Она оглянулась на ожидающий корабль. Он знал, о чем она думала — о том, что теперь каждая секунда на счету для того, чтобы она сбежала из АКС. — Ты хороший человек, Флойд. Я увижу тебя снова. Я обещаю тебе это. Мы найдем другой способ попасть внутрь, другой способ вернуться в Париж.
— Может быть, другого выхода и нет.
— Но я не перестану его искать. Не только для вас, но и для других агентов, застрявших здесь, — людей, которых мы с тобой даже никогда не встречали. Они все еще там, Флойд: все еще где-то в мире, в Америке или Африке, не подозревая, что пути домой нет. Возможно, некоторые из них получили достаточное предупреждение, чтобы отправиться обратно в Париж... но сюда они еще не добрались. Некоторые из них не прибудут в течение нескольких недель или месяцев. Когда они это сделают, то направятся к Кардиналу Лемуану или в квартиру Сьюзен... везде, где, по их мнению, они могли бы найти ответ. Они будут сбиты с толку и напуганы, Флойд. Им понадобится друг, кто-то, кто сможет рассказать им, что произошло. Им нужен кто-то, кому не все равно, кто может дать им надежду. Кто-то, кто скажет им, что мы возвращаемся, как бы трудно это ни было, сколько бы времени это ни заняло. — Она притянула его ближе, но на этот раз это было просто объятие. Время для поцелуев прошло.
— Тебе следует идти, — сказал он наконец.
— Я знаю. — Она отпустила его и сделала один шаг к трапу. — Я имела в виду то, что сказала, о том, что ни на минуту не пожалею об этом.
— Даже грязь, синяки и то место, где в тебя стреляли?
— Ни одной чертовой минуты.
Флойд поднял палец ко лбу в знак приветствия. — Хорошо. Это именно то, что я чувствую. А теперь, пожалуйста, не могли бы вы убраться к черту с моей планеты?
Она кивнула, ничего больше не сказав, и пошла обратно вверх по трапу, по-прежнему поворачиваясь к нему лицом.

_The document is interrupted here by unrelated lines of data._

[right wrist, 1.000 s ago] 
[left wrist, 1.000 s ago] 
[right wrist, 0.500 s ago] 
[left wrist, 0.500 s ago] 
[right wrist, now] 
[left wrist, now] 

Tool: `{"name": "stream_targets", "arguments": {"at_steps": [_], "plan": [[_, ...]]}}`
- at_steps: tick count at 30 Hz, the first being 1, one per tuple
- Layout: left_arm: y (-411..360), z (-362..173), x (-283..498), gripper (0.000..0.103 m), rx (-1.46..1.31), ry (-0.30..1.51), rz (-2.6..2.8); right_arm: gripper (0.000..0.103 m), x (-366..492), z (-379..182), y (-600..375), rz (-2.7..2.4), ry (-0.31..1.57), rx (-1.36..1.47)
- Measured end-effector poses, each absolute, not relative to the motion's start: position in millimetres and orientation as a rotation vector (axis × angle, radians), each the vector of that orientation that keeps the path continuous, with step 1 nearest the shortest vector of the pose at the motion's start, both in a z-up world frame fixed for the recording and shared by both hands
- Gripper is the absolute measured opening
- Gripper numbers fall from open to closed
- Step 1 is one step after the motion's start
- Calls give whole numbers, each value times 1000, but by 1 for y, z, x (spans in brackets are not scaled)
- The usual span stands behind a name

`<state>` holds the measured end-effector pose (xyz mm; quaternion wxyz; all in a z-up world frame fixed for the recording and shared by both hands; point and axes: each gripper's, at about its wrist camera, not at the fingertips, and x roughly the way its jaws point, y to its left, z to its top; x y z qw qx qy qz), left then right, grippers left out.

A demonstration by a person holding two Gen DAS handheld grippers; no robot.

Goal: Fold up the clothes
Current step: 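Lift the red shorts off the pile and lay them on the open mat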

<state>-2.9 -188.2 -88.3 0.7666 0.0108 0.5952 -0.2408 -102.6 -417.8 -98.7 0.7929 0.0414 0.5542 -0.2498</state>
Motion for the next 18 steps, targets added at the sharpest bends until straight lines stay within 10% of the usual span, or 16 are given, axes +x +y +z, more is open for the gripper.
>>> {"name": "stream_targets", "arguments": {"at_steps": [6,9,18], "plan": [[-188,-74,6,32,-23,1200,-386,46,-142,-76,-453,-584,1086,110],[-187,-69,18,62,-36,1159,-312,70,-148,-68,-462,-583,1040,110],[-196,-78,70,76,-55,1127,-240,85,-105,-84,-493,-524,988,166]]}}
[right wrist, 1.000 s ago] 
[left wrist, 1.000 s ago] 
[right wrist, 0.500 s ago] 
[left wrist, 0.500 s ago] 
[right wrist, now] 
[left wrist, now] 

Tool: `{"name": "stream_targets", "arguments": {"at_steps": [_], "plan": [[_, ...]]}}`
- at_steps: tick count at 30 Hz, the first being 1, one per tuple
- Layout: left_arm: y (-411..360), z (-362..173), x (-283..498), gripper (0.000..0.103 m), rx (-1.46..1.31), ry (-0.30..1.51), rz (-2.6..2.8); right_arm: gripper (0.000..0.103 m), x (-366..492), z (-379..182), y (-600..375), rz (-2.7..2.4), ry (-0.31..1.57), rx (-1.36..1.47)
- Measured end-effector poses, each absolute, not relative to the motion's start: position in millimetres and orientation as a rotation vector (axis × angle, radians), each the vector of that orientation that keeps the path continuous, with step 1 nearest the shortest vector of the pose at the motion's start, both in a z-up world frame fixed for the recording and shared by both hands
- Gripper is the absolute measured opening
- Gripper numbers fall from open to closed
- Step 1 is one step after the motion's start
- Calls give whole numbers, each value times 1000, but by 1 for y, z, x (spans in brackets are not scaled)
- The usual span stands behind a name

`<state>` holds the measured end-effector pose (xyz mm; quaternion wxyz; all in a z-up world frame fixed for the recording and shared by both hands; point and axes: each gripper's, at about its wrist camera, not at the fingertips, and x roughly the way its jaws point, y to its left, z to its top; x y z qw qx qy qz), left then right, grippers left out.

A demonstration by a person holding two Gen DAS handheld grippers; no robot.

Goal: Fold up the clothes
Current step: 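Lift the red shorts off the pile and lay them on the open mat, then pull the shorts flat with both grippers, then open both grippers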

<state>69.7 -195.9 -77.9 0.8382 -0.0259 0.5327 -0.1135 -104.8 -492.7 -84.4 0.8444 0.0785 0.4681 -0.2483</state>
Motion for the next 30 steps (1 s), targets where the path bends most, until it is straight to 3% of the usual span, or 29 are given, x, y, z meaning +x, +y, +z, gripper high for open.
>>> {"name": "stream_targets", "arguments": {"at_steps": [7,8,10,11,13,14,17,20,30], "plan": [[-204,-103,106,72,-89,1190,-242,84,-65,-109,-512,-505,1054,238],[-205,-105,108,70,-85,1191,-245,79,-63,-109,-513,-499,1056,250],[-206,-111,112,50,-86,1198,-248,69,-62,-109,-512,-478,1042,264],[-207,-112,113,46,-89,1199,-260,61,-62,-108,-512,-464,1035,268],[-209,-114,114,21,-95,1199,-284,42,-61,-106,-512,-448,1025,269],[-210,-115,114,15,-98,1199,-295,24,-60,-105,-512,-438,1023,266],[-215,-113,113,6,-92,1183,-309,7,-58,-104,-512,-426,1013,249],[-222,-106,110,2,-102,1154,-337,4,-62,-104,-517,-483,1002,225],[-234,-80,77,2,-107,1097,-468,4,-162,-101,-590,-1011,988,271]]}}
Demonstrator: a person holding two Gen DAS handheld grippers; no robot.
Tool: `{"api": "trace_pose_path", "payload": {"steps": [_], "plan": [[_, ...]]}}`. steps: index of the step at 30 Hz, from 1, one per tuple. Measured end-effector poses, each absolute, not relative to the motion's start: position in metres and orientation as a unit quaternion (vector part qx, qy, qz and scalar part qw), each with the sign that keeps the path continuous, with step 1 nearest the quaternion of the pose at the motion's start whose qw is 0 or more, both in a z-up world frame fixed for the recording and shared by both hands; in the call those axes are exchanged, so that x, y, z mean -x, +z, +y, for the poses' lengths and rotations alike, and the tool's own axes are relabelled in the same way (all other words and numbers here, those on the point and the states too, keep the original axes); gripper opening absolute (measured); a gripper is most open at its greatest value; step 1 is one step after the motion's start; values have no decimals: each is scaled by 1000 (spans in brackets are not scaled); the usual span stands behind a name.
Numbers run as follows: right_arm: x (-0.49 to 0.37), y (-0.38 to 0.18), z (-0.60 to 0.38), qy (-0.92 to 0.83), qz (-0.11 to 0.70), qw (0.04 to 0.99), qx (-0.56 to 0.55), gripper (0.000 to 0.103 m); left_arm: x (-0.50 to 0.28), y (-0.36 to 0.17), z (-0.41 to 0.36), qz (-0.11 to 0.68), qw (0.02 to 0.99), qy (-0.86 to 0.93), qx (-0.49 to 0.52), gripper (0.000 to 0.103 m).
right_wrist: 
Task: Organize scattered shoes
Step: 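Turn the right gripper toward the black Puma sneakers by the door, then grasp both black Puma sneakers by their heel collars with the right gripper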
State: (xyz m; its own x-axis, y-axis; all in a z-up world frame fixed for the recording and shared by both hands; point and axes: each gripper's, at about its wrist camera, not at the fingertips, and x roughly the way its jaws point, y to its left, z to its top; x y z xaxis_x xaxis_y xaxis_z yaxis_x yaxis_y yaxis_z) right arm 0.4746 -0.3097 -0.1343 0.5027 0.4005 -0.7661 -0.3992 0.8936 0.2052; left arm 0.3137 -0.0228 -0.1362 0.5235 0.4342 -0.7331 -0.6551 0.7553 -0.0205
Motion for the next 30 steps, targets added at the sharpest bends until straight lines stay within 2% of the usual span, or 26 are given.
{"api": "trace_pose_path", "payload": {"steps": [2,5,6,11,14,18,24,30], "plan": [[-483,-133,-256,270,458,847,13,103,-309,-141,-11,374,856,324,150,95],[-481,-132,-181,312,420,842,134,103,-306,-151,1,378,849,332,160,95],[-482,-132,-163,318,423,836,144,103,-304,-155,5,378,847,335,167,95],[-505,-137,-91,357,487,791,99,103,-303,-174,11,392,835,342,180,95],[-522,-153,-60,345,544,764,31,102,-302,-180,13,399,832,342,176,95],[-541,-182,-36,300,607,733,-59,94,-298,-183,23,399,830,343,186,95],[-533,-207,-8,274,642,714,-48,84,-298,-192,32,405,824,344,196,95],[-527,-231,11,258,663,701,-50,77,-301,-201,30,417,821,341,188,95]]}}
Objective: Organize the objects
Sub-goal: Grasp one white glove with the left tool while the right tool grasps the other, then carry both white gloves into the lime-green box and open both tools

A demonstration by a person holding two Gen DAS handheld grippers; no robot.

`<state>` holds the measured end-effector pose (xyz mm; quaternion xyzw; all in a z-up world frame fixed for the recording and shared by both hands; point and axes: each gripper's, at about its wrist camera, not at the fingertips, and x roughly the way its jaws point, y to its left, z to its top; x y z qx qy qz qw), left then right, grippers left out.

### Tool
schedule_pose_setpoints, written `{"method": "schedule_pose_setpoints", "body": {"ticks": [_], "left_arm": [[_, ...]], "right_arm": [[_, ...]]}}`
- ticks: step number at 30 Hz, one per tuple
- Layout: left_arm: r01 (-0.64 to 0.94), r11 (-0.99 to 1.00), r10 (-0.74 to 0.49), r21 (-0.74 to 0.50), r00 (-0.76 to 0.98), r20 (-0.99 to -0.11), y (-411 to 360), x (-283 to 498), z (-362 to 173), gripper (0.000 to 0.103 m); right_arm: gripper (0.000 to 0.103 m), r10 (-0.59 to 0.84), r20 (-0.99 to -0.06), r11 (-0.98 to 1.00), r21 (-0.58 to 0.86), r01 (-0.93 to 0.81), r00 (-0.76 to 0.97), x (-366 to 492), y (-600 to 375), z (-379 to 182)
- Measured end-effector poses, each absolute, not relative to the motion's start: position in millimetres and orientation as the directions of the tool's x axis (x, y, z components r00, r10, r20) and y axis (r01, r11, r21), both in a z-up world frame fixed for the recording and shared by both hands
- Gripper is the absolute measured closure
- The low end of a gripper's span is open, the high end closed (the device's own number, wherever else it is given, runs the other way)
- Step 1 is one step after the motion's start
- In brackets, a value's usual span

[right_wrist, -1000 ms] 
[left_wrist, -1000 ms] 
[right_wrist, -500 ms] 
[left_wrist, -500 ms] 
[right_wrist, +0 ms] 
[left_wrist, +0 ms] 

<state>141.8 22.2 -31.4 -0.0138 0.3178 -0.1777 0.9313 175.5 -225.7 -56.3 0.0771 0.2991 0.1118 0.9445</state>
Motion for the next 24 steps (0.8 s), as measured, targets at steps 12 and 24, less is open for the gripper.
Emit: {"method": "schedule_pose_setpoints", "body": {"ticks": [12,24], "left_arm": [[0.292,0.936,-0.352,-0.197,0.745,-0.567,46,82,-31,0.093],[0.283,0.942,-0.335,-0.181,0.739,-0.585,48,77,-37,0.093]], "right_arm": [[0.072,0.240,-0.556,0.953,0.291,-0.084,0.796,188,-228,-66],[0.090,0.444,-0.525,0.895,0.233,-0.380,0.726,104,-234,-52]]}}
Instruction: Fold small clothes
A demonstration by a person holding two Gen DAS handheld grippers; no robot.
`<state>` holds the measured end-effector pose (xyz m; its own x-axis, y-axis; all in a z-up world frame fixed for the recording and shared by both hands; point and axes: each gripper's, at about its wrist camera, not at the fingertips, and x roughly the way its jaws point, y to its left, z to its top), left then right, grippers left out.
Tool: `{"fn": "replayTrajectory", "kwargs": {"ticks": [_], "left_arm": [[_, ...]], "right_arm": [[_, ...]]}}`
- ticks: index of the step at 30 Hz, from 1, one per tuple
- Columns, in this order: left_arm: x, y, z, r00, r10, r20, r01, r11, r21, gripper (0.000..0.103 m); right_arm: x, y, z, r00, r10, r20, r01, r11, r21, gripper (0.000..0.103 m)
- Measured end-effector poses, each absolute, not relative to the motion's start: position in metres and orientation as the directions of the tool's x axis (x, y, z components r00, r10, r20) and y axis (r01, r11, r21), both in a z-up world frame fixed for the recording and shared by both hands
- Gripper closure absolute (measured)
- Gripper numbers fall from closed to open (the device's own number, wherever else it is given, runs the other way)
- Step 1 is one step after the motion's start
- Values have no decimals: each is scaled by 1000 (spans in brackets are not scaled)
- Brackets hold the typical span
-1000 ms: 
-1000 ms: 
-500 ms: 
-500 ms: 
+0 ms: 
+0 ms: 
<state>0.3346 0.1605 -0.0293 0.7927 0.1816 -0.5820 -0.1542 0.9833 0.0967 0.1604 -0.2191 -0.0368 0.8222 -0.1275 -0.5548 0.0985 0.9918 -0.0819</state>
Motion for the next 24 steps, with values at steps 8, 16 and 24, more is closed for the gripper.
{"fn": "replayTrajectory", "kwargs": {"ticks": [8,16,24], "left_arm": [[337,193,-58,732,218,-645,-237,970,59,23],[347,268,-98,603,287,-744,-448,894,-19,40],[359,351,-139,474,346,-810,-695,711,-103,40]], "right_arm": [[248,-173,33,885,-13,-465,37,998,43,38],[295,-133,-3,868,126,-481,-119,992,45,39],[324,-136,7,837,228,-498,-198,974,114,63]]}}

Флойд отступил на шаг, его глаза наполнились слезами, он не хотел, чтобы она их видела. Не из-за какой-то глупой мужской гордости за то, что он не плакал, а потому, что он не хотел усложнять ситуацию для них двоих еще больше, чем это уже было.
— Флойд?
— Да?
— Я хочу, чтобы ты помнил меня. Всякий раз, когда ты будешь ходить по этим улицам... знай, что я тоже буду ходить по ним. Может, это и не тот Париж, но...
— Это все еще Париж.
— И у нас это всегда будет, — сказала Оже.
Она вошла в корабль. Он увидел, как исчезло ее лицо, затем тело, затем ноги.
Затем пандус поднялся вверх.
Флойд отступил назад. Корабль зарычал, плюнул огнем, а затем медленно пополз обратно в небо.
Он стоял там много минут, как человек, заблудившийся в тумане. Только когда он услышал отдаленный раскат грома, он развернулся и начал пробираться обратно в город, который он знал; город, на который он чувствовал какие-то слабые притязания.
Где-то далеко над ним Оже направлялась домой.
Тунгуска расчистил большой участок стены и разместил на нем визуальную картинку — соответствующим образом обработанную, чтобы подчеркнуть детали и цвет — закрывающейся раны в АКС. Теперь они прошли через нее и вернулись в пустое пространство, но последний час побега все еще был таким тревожным, какого Оже никогда не помнила. Скорость заживления раны увеличивалась и замедлялась с дикой непредсказуемостью, насмехаясь над любыми попытками предсказать ее дальнейшее развитие.